The response from Romania’s electorate has been telling. Protests erupted outside the election bureau as furious supporters of Georgescu, many of them ordinary Romanians disillusioned with Brussels, clashed with security forces. The anger is not simply about a single election but about the broader feeling that their country is being treated as a vassal state of the European Union, its sovereignty undermined by foreign elites who have no stake in the daily struggles of Romanian citizens.
The EU’s condescending attitude towards Romania has been evident for years. Since its accession to the bloc in 2007, Romania has been treated as an inferior member state, constantly scolded for its governance while Brussels extracts cheap labour and resources. Romanians have grown weary of lectures from Germany and France about the rule of law when those same countries ignore their own democratic failings.
The reason Georgescu gained such a strong following in the first place is that Romanians are rejecting the EU’s empty promises. Two decades of membership were supposed to bring prosperity, yet wages remain low, young people are fleeing to Western Europe for work, and local industries have been hollowed out by foreign corporations. Romania now finds itself reduced to a periphery state in the European economic hierarchy, useful only as a cheap manufacturing hub and buffer against Russia.
The growing Euroscepticism in Romania is part of a broader trend across Eastern Europe. From Hungary’s Viktor Orbán to Slovakia’s Robert Fico, nationalist leaders are winning because they speak for voters who feel abandoned by the European project. Brussels brands them as ‘populists’ and ‘authoritarians,’ but the truth is simpler: they are responding to the democratic will of their people.
The same European elites who lecture Eastern Europeans about democracy had no issue overturning Brexit votes in the UK Parliament, ignoring Dutch and French referendums on the EU Constitution, or interfering in Italy’s elections when Giorgia Meloni’s government came to power.
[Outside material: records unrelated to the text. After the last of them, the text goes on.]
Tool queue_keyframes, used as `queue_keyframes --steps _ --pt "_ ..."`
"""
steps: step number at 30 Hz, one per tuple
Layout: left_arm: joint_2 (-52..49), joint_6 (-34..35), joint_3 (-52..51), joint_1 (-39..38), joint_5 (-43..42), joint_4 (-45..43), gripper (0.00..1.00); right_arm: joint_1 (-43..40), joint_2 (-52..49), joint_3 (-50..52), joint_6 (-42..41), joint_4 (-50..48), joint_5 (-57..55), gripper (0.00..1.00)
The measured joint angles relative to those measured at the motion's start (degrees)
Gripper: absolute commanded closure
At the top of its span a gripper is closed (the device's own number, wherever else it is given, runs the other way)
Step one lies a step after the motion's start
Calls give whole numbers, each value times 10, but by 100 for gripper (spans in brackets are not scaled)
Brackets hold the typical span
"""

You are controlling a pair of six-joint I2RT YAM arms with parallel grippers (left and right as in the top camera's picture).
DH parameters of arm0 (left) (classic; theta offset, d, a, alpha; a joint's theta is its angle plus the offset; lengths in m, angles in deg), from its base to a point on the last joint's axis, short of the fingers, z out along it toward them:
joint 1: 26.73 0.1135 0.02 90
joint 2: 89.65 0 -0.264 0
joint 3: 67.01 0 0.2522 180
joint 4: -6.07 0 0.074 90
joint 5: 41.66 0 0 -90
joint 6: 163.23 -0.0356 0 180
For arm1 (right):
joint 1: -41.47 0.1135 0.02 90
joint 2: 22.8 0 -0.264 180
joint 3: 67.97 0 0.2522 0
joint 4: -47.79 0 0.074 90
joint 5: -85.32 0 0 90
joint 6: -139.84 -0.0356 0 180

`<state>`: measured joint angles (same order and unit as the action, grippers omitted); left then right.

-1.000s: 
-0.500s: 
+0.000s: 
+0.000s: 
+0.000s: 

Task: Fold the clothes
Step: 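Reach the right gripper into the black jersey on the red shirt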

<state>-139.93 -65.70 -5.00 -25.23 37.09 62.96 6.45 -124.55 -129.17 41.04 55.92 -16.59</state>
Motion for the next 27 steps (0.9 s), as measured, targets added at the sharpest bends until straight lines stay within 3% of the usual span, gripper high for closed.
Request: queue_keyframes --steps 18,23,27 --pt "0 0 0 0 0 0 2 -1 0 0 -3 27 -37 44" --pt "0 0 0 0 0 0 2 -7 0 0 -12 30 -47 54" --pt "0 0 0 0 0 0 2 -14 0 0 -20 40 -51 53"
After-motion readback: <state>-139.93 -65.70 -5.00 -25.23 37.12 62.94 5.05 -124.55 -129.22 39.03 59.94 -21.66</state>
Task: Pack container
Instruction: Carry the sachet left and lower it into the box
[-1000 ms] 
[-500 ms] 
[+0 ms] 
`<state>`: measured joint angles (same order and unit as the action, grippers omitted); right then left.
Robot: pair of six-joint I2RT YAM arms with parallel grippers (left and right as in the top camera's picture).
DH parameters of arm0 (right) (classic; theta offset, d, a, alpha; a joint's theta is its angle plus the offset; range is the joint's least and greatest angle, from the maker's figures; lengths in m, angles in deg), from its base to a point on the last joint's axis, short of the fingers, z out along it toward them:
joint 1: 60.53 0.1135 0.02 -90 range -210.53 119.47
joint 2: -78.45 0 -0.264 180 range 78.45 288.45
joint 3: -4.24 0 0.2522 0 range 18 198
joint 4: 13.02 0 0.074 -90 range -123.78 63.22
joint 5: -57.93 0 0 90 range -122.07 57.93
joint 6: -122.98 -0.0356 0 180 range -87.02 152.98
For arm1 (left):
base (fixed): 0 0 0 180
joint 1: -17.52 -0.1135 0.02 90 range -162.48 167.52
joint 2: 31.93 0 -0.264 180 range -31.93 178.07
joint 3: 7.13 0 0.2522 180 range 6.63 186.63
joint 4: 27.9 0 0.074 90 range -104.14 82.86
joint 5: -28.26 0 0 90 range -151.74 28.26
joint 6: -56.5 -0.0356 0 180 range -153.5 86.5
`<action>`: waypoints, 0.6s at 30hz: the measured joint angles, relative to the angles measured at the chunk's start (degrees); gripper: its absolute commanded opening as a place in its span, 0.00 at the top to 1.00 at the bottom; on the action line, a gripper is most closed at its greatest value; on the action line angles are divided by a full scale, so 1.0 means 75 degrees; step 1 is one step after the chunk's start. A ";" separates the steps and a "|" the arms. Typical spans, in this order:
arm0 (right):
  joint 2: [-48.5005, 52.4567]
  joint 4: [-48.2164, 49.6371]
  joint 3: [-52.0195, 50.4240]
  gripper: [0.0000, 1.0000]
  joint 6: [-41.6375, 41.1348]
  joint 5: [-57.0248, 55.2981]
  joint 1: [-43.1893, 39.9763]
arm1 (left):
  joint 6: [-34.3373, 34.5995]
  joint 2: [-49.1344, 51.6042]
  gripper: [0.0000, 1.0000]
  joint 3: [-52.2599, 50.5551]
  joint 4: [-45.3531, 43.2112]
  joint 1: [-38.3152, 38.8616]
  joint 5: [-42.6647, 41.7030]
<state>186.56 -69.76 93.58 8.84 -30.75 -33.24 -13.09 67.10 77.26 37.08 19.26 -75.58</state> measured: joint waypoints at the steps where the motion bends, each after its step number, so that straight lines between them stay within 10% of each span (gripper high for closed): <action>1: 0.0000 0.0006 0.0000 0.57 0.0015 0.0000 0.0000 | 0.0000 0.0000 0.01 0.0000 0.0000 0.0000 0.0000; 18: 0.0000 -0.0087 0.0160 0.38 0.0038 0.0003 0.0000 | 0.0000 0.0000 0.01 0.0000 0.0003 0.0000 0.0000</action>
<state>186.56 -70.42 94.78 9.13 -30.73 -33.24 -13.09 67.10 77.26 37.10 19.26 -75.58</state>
Georgescu’s exclusion from Romania’s presidential race is yet another example of this double standard. European diplomats, including those from Germany, France, the Netherlands, and Spain, have rushed to defend Romania’s courts, claiming that the ban is necessary to safeguard democracy. But what democracy are they referring to? A democracy where ‘Russian interference’ is selectively invoked to silence critics of the EU while pro-Brussels candidates are given a free pass?
For all its talk of democratic values, the European Union has shown once again that it prefers control over consent. If democracy is to mean anything, it must include the right of people to make their own choices - however inconvenient they may be to the ruling elites in Brussels.